Secret, principe inconditionnel

Principe inconditionnel : « Tu ne t’exposeras pas au secret d’autrui »

La passion pour le secret d’autrui, ce pourrait être une des définitions du cinéma. Chercher dans l’autre ce qui, pour toujours, reste inaccessible, inconcevable et inviolable, et désirer en montrer les manifestations sous une forme accessible à tous. C’est évidemment impossible, et même scandaleux, inacceptable, car le secret de l’autre n’appartient qu’à lui, à sa singularité, et pourtant c’est un désir, un fantasme, un horizon dont le cinéma ou la littérature ne peuvent pas se passer. Le spectateur aborde chaque film dans l’espoir de saisir au moins un fragment de ce secret. Parfois il est comblé car il croit le découvrir, d’autres fois il est déçu, d’autres fois encore il s’en fiche, mais la question du secret est toujours là, elle ne peut qu’être là.

On trouve cette question à l’horizon d’une trilogie qui ne peut laisser indifférent aucun cinéphile : Blow up(Michelangelo Antonioni, 1967), Conversation secrète (Francis Ford Coppola, 1975), Blow out (Brian de Palma, 1981). Dans ces trois films, le secret d’autrui s’immisce brutalement dans la vie d’un personnage qui lui est totalement étranger. Il devrait être indifférent, s’en désintéresser, mais il n’y arrive pas. Ce secret le travaille, l’obsède, à tel point qu’il est prêt à mettre sa vie elle-même en jeu pour le clarifier, et même intervenir dans le tissu complexe des événements qui lui ont donné lieu. Il fait tout ce qui est en son pouvoir pour découvrir ou faire connaître ce qu’il croit être la vérité, mais il se trompe, ses interprétations se révèlent fausses (Conversation secrète), inutilisables (Blow up) ou contre-productives (car le meurtre qu’il voulait éviter se produit quand même : Conversation secrèteBlow out), et finalement il échoue. Après cette expérience, devenu responsable d’événements sur lesquels il n’avait aucune prise et coupable de fautes qu’il n’a pas commises, il est bouleversé. En s’exposant au secret d’autrui, il a transformé son rapport au monde.

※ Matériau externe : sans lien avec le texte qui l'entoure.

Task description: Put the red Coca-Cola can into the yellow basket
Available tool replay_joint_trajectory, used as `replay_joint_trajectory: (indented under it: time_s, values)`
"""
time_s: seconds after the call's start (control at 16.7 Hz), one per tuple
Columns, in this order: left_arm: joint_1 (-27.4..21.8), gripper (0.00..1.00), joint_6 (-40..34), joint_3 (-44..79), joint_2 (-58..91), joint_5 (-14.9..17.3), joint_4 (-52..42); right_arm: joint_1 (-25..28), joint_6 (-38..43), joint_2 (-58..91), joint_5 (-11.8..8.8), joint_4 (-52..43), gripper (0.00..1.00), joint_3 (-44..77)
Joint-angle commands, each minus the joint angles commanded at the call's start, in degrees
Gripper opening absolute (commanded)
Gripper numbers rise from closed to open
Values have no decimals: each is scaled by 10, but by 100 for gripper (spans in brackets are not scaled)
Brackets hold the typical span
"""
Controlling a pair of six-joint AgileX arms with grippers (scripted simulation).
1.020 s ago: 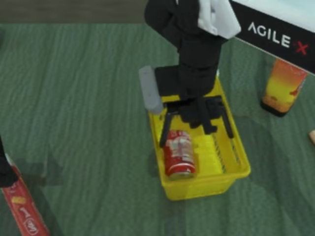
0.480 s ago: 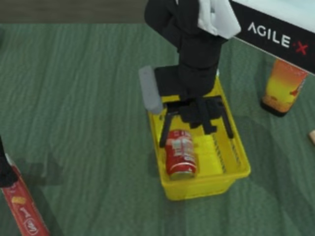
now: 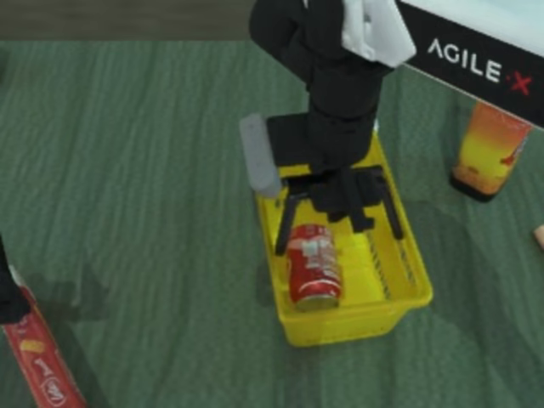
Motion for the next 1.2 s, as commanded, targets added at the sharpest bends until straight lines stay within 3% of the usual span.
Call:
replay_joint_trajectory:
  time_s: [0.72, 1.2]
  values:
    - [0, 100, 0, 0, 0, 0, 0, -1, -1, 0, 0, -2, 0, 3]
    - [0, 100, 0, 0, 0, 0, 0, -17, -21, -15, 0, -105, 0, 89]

L’inaccessibilité du secret d’autrui est la limite indépassable du biopic. Elle est mise en valeur dans un film sur Ada Augusta Byron, comtesse de Lovelace, Conceiving Ada (Lynn Hershman-Leeson, 1997). En 1841, à l’âge de 26 ans, cette jeune aristocrate a découvert les potentialités de la machine analytique de Babbage, sur un mode comparable à ce qu’on appelle aujourd’hui la programmation. Mais comme elle n’a écrit qu’un seul article et quelques lettres, nul ne sait ce qu’elle pensait vraiment, et nul ne sait ce qu’elle aurait imaginé si elle avait vécu au-delà de l’âge de 36 ans. Cela reste, pour toujours, son secret inviolable, secret dont elle-même, dans son for intérieur, ne connaissait peut-être pas tous les éléments. Son cas est d’autant plus énigmatique que sa vie sexuelle et son engagement disproportionné dans les courses hippiques et les jeux d’argent invitent les observateurs et commentateurs que nous sommes à toutes sortes de spéculations. Mais Ada résiste. Son nom et sa personne peuvent être utilisés, instrumentalisés, fétichisés – ils restent pour toujours indéchiffrables, encryptés.